General considerations for performance

Questions

  • What things should I think about while setting up each simulation?

Objectives

  • Know common pitfalls to avoid

Designing an efficient simulation

Here’s a short list of things to consider when designing your simulations, so that you will run efficiently.

  • Choose a simulation cell that is the right shape, just large enough for your science and your physical model

  • Otherwise, use LINCS and h-bonds constraints and 2 fs time steps

  • Be aware that typical water models are designed to be rigid

  • Use fast 3-site water models unless there’s a clear scientific reason

  • If your simulation has layers, align them to the X-Y plane, so that the automatic load balancing division along the Z axis works well

  • If your simulation cell has some dimensions much shorter than the others, choose the short one(s) to be X and Y for the same reason as above.

  • Write only the output you know you will use - if you don’t know what output you will use, don’t run a simulation yet!
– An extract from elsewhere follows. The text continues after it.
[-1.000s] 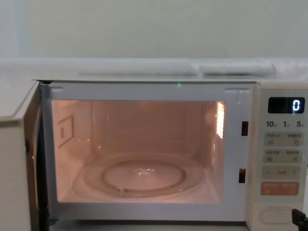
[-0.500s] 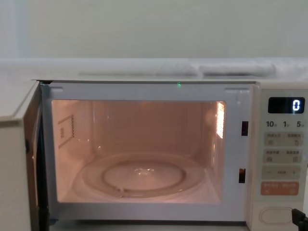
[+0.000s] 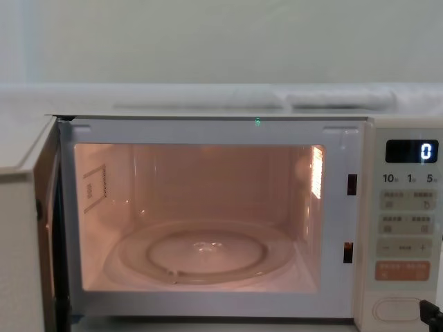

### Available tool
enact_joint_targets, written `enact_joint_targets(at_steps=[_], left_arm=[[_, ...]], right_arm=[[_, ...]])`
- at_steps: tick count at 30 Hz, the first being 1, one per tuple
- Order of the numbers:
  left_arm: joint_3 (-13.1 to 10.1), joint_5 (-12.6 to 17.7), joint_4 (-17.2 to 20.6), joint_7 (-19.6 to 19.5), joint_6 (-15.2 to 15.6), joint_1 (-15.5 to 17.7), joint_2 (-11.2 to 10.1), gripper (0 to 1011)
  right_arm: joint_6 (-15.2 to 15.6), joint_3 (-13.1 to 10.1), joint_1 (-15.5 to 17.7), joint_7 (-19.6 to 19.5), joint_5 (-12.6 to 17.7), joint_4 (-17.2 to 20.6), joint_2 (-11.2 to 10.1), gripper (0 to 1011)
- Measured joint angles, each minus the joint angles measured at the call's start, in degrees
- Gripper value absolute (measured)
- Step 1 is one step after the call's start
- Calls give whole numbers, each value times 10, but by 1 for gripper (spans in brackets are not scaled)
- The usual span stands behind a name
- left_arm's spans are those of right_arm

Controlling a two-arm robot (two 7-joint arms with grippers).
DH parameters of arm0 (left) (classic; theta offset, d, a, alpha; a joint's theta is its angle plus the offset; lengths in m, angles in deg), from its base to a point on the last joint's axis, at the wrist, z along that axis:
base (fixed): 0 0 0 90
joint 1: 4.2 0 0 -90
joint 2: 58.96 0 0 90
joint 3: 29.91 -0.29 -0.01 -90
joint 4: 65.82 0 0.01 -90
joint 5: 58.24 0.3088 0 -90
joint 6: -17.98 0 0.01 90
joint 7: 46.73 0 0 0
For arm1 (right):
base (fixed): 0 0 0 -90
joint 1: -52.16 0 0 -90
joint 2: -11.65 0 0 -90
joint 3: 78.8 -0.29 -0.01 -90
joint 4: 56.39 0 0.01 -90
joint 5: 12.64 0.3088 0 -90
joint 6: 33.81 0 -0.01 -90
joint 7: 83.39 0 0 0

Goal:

  • Write the output you need with a period that makes sense - no shorter than its autocorrelation time.

  • Don’t run your production simulation with energy output groups on - if you need that later, it’s much more efficient to use gmx mdrun -rerun

  • Don’t use temperature or pressuring coupling every step

  • Choose nst* parameters to have a large common factor, like 10 or 100

  • Use h-bond constraints and a timestep around 2 fs

Do you need speed or throughput?

Sometimes you simply need one trajectory to run as fast as possible. But often one’s scientific goals are best met by running several similar trajectories. Perhaps even the same system equilibrated from different starting velocities. If aggregate sampling across multiple trajectories is what you need, then multi-simulations can be very efficient.

These exploit the fact that the two trajectories are themselves concurrent. When running a single trajectory, the GPU is idle when the update and constraints run on the GPU. However if two trajectories run, sharing the same GPU, then they will settle in a pattern running mutually “out of phase” with each other. While one trajectory is doing the update on the CPU, the other is computing its forces on the GPU. Neither trajectory will be as fast as if they had the resources to themselves, but the overall sampling rate will be much higher than the single trajectory.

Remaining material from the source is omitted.